Winter watering is important if there has been no rain for a week or two. Use a moisture meter or a shovel to dig into the soil (at least six inches below the surface) to see if the soil has dried out. This is especially important for new plantings.
Prune apple trees that have weak or unproductive branches. Apple trees produce fruit terminally on spurs located on wood two to eight years old. Pruning allows sunlight into the tree to encourage good spur development.
Prune blackberries as soon as harvest is complete. Remove all wood that has produced the current year's crop, and trellis remaining large branches immediately; a fan shape is recommended.
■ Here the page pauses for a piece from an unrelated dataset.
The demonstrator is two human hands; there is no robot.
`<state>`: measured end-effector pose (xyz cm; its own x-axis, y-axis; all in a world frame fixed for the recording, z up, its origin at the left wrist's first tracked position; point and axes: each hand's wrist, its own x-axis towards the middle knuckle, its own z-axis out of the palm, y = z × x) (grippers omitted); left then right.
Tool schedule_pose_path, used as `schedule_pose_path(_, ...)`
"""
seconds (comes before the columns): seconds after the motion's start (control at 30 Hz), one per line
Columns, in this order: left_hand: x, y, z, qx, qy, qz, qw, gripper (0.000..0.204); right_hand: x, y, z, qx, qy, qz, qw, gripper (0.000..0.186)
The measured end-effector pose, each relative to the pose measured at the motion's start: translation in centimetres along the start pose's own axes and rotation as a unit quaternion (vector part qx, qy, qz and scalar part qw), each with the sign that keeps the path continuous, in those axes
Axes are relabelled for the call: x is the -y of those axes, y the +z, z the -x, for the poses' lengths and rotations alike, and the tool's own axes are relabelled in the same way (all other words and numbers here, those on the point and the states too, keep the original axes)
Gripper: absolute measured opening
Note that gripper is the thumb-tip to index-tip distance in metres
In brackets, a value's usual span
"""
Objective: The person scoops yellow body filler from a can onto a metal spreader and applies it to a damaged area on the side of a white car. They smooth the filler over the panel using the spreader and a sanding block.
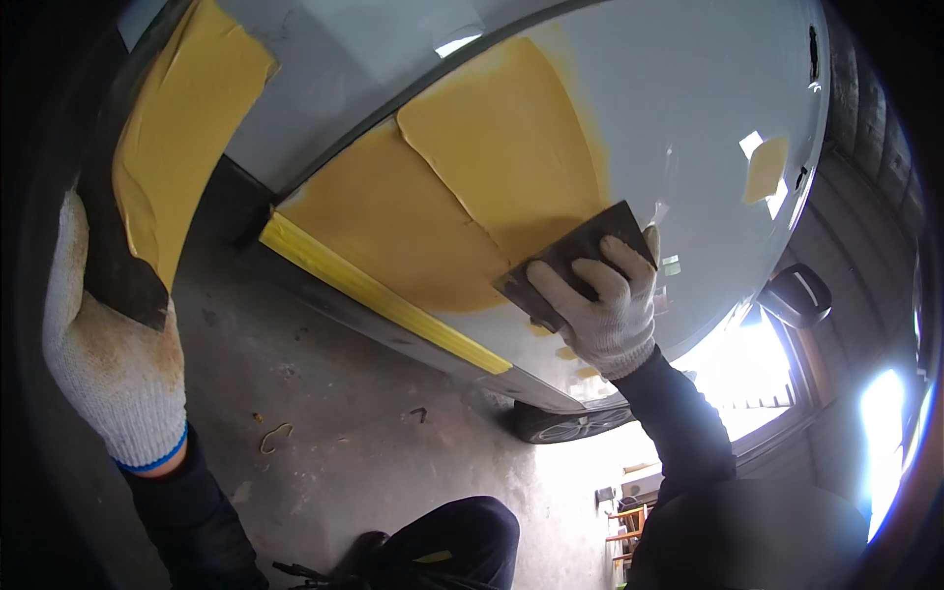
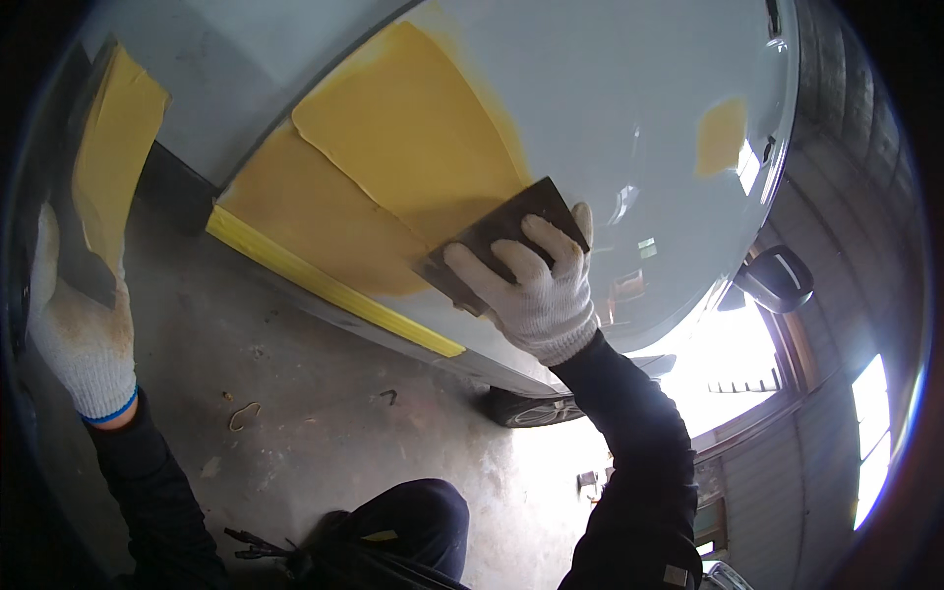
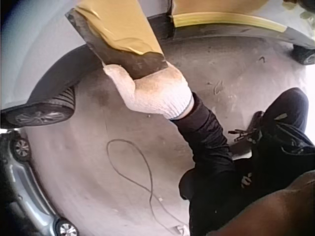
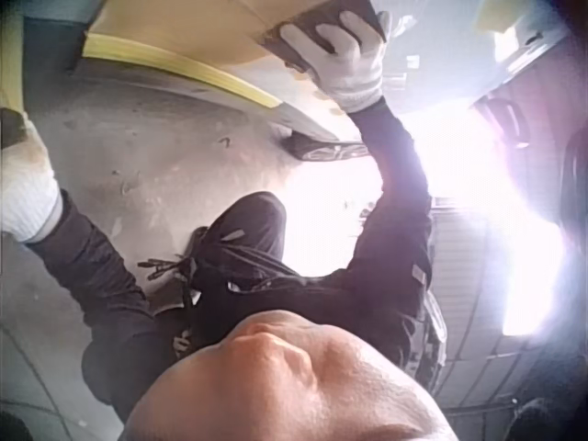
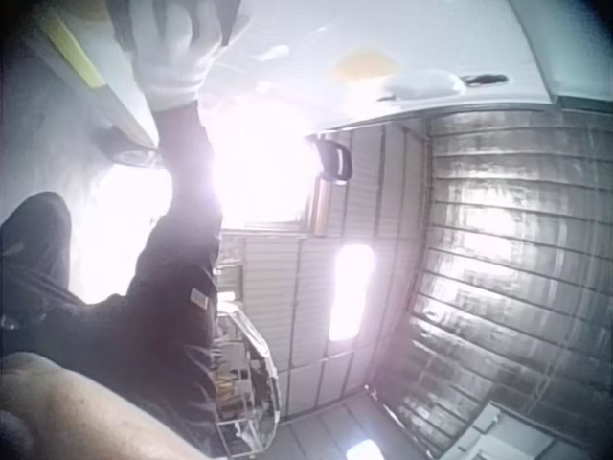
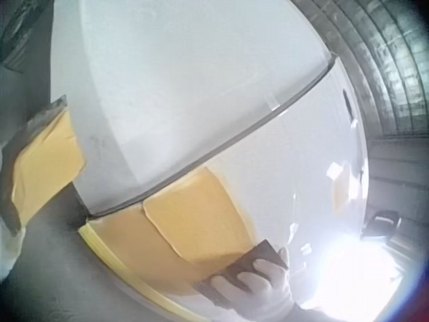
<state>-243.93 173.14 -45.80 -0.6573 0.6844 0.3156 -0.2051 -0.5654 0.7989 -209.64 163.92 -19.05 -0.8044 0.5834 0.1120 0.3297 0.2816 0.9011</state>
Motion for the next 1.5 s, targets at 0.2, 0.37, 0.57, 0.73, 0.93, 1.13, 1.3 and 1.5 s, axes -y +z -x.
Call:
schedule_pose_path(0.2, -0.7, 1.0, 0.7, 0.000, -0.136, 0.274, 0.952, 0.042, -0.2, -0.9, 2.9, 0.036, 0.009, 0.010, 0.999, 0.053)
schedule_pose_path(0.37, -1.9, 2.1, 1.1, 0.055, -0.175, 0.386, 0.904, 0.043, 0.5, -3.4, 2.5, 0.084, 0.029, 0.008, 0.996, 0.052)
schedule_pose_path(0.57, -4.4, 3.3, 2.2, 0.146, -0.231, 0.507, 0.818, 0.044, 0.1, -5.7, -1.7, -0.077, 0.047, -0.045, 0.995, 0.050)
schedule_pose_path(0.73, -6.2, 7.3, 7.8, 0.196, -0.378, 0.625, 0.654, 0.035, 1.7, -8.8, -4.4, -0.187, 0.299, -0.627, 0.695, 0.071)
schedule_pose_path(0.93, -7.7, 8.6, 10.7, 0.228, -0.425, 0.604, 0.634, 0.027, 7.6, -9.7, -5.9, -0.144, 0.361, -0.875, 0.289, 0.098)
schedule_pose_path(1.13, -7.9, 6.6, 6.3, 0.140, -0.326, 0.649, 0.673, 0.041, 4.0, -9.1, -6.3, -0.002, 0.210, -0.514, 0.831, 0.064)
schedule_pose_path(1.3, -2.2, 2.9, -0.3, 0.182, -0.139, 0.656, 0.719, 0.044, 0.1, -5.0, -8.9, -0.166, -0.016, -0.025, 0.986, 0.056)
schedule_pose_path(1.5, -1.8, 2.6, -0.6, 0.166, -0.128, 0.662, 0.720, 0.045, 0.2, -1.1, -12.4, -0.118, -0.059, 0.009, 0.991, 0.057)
Tipping (removing the end of the canes) will promote larger berries and help keep the plant more manageable.
Harvest kiwis when they are still hard, then soften at room temperature. Watch the vines for signs of ripeness; a few fruit will turn soft and the skin color will change from greenish to brown. Fruit can be left on the vine after the leaves fall off. Kiwis can be stored in the refrigerator for up to four months or at room temperature for about two weeks.
Peppertree psyllids are greenish or tan pear-shaped pests that cause damage to California pepper trees. Tiny, translucent, white eggs turn into orangish nymphs that feed on new plant growth. Leaves will appear wrinkled or twisted. The pest rarely does serious damage to the tree.
For the Master Gardeners' complete list of tips click on www.mastergardeners.org/tips/december.html
What to plant now:
Transplants: onions, lettuce, kale, broccoli, cauliflower, peas, turnips. Nurseries should have a good supply of most of these.
Seeds: fava beans, bell beans, radishes.